### What is expected
No picture belongs in the copy. Repeat each line below exactly.
==========
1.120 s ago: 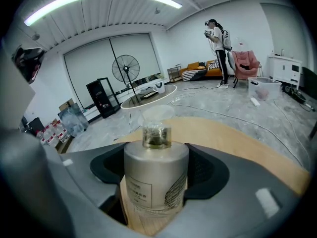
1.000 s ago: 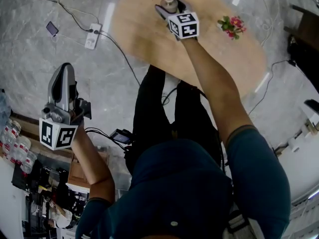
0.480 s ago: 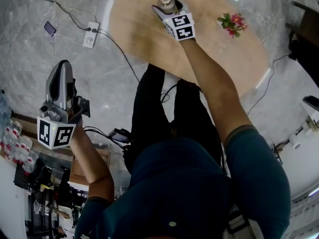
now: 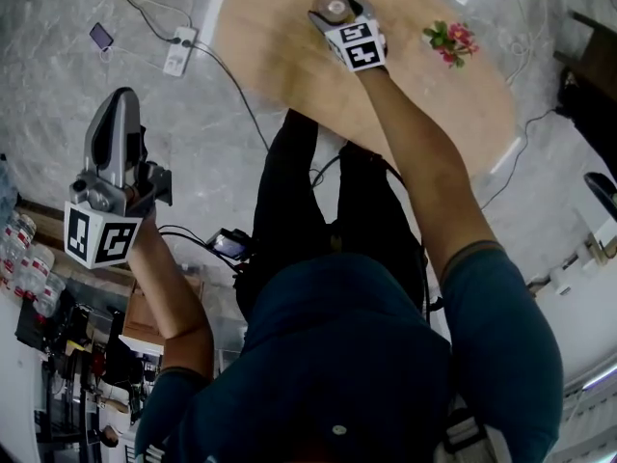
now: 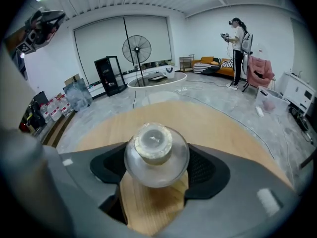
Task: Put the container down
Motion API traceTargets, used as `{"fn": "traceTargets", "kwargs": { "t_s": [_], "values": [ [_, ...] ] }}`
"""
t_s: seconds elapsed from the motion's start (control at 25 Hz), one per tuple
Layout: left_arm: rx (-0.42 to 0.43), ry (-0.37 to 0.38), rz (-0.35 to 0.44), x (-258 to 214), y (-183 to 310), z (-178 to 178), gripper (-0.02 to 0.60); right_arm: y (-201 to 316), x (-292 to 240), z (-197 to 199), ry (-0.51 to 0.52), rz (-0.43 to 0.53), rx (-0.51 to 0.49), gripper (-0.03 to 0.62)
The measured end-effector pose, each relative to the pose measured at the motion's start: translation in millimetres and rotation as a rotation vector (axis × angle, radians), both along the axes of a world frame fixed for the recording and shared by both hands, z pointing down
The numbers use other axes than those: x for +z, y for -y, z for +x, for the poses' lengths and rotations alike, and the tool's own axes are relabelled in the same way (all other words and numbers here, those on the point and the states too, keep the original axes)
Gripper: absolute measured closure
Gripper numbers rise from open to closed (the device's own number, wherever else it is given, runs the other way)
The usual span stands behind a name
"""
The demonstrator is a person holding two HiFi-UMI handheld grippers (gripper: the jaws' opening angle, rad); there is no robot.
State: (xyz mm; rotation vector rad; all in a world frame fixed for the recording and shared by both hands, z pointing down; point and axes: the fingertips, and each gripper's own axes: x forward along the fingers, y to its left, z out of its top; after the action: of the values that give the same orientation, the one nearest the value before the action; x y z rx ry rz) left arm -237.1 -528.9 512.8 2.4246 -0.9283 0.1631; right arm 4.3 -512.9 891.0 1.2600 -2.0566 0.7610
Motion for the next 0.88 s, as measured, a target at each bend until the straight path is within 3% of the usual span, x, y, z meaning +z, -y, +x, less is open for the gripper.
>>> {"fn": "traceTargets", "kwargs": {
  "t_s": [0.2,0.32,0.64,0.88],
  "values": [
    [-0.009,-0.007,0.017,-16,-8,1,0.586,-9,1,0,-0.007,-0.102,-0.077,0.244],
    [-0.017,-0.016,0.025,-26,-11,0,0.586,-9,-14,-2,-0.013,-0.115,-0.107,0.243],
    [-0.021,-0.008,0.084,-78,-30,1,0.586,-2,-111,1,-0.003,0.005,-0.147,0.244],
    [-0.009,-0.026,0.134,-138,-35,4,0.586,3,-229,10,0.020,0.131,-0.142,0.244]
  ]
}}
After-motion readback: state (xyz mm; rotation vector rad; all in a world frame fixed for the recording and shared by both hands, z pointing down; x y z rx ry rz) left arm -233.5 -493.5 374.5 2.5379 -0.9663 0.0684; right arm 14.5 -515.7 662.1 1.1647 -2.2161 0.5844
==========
### Response for this exercise
1.120 s ago: 
1.000 s ago: 
0.480 s ago: 
now: 
now: 
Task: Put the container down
Motion API traceTargets, used as `{"fn": "traceTargets", "kwargs": { "t_s": [_], "values": [ [_, ...] ] }}`
"""
t_s: seconds elapsed from the motion's start (control at 25 Hz), one per tuple
Layout: left_arm: rx (-0.42 to 0.43), ry (-0.37 to 0.38), rz (-0.35 to 0.44), x (-258 to 214), y (-183 to 310), z (-178 to 178), gripper (-0.02 to 0.60); right_arm: y (-201 to 316), x (-292 to 240), z (-197 to 199), ry (-0.51 to 0.52), rz (-0.43 to 0.53), rx (-0.51 to 0.49), gripper (-0.03 to 0.62)
The measured end-effector pose, each relative to the pose measured at the motion's start: translation in millimetres and rotation as a rotation vector (axis × angle, radians), both along the axes of a world frame fixed for the recording and shared by both hands, z pointing down
The numbers use other axes than those: x for +z, y for -y, z for +x, for the poses' lengths and rotations alike, and the tool's own axes are relabelled in the same way (all other words and numbers here, those on the point and the states too, keep the original axes)
Gripper: absolute measured closure
Gripper numbers rise from open to closed (the device's own number, wherever else it is given, runs the other way)
The usual span stands behind a name
"""
The demonstrator is a person holding two HiFi-UMI handheld grippers (gripper: the jaws' opening angle, rad); there is no robot.
State: (xyz mm; rotation vector rad; all in a world frame fixed for the recording and shared by both hands, z pointing down; point and axes: the fingertips, and each gripper's own axes: x forward along the fingers, y to its left, z out of its top; after the action: of the values that give the same orientation, the one nearest the value before the action; x y z rx ry rz) left arm -237.1 -528.9 512.8 2.4246 -0.9283 0.1631; right arm 4.3 -512.9 891.0 1.2600 -2.0566 0.7610
Motion for the next 0.88 s, as measured, a target at each bend until the straight path is within 3% of the usual span, x, y, z meaning +z, -y, +x, less is open for the gripper.
>>> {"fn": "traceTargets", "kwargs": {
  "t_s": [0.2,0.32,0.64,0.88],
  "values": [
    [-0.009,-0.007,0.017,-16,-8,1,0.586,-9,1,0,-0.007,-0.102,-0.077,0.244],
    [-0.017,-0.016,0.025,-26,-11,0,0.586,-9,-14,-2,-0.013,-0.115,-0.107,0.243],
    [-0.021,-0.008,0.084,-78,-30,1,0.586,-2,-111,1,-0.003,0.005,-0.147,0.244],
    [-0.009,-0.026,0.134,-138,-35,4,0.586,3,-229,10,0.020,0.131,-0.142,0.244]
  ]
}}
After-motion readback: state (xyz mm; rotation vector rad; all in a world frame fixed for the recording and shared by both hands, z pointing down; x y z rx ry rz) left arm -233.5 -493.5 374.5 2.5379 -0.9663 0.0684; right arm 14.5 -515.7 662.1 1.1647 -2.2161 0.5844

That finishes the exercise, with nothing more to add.